One night that summer, Maddaloni was sitting in the convent's kitchen doing homework when a man knocked on the door. "The sisters told me he had been coming regularly for a while and they would give him something to eat," she said.

She prepared the man a meal as they sat together at the table and made small talk. When she told him she was a teacher, he replied, "Cookie's a teacher."

"I said, 'Who's Cookie?' He said, 'My daughter,'" Maddaloni recounted. "That's all he said. I didn't pursue it. He was a little out of it."

Maddaloni packed the man a bag and watched him walk to his car, which was parked just outside St. Genevieve Parish.

"The rest of it, I really can't explain," she said. "I was sitting down, studying, and for some reason I just stood up and went to the phone and called one of the teachers from Christ the King and asked her if Caroline was okay."

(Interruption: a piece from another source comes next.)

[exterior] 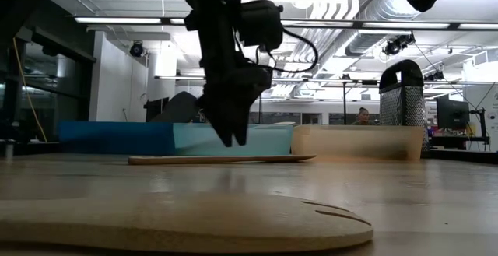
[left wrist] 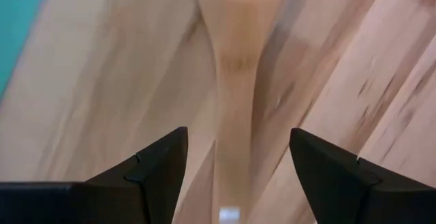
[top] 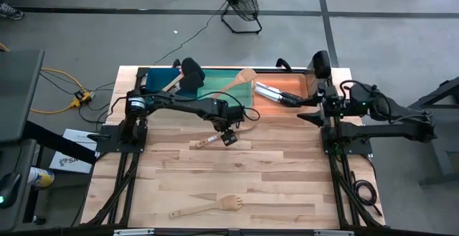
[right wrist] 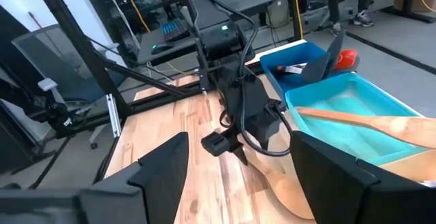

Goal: Pick & Place Kitchen Items
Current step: Put the serving spoon into the green bin

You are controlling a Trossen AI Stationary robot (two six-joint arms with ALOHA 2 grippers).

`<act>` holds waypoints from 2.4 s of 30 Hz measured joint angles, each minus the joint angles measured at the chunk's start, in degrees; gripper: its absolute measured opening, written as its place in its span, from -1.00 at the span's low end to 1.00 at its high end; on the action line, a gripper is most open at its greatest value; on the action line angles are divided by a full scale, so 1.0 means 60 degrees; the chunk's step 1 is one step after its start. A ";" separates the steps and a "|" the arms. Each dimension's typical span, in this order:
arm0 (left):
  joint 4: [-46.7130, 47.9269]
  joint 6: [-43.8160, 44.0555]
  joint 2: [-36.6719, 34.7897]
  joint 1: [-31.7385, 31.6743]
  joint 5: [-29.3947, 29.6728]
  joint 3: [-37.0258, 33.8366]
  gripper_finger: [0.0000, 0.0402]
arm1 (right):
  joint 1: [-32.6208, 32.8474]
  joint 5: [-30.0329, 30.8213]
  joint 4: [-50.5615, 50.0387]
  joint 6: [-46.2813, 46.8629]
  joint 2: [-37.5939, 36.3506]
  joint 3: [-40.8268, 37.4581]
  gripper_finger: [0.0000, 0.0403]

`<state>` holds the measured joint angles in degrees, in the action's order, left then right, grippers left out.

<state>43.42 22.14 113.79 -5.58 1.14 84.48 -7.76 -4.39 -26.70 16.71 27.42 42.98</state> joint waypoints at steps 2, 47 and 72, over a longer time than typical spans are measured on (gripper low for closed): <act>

The teacher replied that Caroline was not – her father, who suffered from bipolar disorder, had left the house in a manic state and was missing. The family was frantic.

Maddaloni was surprised to find that Caroline remembered her when she called her former colleague that night. She asked if Caroline had ever had a nickname.

Confused, Caroline replied, "My father always calls me Cookie, but no one knows that."

Maddaloni rushed outside and found Caroline's father was still sitting in the parked car, where he had apparently been living for some time. She waited with him until his daughter arrived, giddy with relief.

"We knew it was the pope," said Maddaloni, who is still moved to tears when she recounts the story. "We knew it was his intervention. There's nothing that can explain this."

"Everything was weird," she continued. "I wasn't supposed to go to the airport and meet the Pope. I wasn't supposed to be at St. Genevieve's. I still don't know what made me pick up the phone."

Now, Maddaloni's office at Nativity of Our Lord is crammed with photos of John Paul II. On Sunday, she plans to get up at 3:30 a.m. and watch him officially become a saint.

"I'm very moved by the canonization because he so deserves it and his goodness just touches you," she said. "I just keep looking at pictures of him and I fill up. I feel like it's a family member being canonized."

As far as what took place nearly 35 years ago, Maddaloni still believes divine forces were set into motion by the Pope's visit.

The Vatican is citing the disappearance of a French nun's Parkinson's symptoms in 2005 and the curing of a Costa Rican woman's brain aneurysm in 2011 – as evidence of John Paul II's divine qualifications.

Pope John XXIII will also be canonized Sunday in Rome.

Maddoloni knows her story isn't a miracle in the context of canonization.